■ How to complete this task: Find the line that contains "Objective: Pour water"; then retype it and each line after it, exactly, through the final line of the data below.

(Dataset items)
────────────────────────────────────────

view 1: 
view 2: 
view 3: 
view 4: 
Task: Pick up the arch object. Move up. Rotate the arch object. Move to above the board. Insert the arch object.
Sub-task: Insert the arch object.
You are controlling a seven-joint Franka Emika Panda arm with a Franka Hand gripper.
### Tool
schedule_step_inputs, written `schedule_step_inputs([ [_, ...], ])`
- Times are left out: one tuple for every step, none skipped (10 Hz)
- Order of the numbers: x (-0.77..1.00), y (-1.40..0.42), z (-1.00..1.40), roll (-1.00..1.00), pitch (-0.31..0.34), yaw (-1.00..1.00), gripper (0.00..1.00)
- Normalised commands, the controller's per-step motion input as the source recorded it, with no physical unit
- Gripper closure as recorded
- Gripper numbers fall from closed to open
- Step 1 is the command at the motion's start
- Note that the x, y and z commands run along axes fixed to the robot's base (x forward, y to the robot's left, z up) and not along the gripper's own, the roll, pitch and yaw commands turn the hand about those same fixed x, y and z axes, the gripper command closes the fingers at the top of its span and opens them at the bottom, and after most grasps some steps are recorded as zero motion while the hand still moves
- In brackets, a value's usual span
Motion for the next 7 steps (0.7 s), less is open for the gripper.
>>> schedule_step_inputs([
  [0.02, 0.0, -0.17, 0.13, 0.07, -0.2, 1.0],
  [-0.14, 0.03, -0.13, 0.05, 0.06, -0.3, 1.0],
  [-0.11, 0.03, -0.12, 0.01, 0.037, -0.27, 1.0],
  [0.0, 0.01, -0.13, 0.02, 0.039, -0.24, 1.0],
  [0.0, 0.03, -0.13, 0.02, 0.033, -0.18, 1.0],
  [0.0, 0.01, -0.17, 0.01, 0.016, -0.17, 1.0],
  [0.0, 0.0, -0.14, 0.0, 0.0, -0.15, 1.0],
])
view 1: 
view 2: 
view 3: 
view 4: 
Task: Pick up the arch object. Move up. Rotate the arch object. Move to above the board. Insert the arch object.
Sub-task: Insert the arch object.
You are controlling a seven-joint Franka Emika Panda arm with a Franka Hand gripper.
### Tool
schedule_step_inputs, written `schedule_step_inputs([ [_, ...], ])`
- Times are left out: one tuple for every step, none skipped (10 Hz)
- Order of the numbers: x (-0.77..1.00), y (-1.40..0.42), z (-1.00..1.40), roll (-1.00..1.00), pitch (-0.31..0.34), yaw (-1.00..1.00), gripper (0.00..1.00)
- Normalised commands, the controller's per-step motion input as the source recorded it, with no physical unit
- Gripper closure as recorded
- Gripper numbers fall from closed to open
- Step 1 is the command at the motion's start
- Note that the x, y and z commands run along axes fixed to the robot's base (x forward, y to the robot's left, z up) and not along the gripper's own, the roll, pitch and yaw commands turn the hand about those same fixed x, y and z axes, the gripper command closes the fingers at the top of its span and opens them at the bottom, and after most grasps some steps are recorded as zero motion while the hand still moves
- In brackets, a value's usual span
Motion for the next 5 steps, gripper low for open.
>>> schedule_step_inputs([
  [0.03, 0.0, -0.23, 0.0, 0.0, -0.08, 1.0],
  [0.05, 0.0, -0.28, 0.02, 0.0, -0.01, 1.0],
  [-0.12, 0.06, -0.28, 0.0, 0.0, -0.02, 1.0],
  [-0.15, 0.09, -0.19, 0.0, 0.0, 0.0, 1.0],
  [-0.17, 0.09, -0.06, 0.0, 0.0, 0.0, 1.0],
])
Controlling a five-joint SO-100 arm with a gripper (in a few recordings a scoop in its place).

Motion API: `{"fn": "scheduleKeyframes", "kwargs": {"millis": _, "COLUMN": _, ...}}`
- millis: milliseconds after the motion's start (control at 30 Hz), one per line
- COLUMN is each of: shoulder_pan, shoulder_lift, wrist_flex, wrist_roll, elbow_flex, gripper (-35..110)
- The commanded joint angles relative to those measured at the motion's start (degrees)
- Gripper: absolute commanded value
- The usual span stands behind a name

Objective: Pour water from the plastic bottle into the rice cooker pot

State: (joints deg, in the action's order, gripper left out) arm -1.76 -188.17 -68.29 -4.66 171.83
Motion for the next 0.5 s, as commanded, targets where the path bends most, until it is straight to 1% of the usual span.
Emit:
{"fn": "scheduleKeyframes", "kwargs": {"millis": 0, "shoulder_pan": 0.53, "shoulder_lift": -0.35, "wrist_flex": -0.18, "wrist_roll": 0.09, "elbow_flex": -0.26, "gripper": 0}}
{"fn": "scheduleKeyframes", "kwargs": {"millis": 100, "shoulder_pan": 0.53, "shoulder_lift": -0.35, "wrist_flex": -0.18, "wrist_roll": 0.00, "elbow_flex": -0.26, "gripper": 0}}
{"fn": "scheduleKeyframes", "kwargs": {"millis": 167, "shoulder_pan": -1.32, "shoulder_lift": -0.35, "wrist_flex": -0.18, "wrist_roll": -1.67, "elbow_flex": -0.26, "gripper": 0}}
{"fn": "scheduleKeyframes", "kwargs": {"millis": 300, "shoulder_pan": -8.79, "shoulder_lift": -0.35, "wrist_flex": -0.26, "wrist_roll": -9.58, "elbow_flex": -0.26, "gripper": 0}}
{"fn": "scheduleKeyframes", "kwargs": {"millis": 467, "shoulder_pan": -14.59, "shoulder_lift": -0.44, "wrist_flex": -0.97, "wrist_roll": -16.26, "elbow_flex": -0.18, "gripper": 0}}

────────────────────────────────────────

■ Answer to the problem:
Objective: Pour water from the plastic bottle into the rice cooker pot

State: (joints deg, in the action's order, gripper left out) arm -1.76 -188.17 -68.29 -4.66 171.83
Motion for the next 0.5 s, as commanded, targets where the path bends most, until it is straight to 1% of the usual span.
Emit:
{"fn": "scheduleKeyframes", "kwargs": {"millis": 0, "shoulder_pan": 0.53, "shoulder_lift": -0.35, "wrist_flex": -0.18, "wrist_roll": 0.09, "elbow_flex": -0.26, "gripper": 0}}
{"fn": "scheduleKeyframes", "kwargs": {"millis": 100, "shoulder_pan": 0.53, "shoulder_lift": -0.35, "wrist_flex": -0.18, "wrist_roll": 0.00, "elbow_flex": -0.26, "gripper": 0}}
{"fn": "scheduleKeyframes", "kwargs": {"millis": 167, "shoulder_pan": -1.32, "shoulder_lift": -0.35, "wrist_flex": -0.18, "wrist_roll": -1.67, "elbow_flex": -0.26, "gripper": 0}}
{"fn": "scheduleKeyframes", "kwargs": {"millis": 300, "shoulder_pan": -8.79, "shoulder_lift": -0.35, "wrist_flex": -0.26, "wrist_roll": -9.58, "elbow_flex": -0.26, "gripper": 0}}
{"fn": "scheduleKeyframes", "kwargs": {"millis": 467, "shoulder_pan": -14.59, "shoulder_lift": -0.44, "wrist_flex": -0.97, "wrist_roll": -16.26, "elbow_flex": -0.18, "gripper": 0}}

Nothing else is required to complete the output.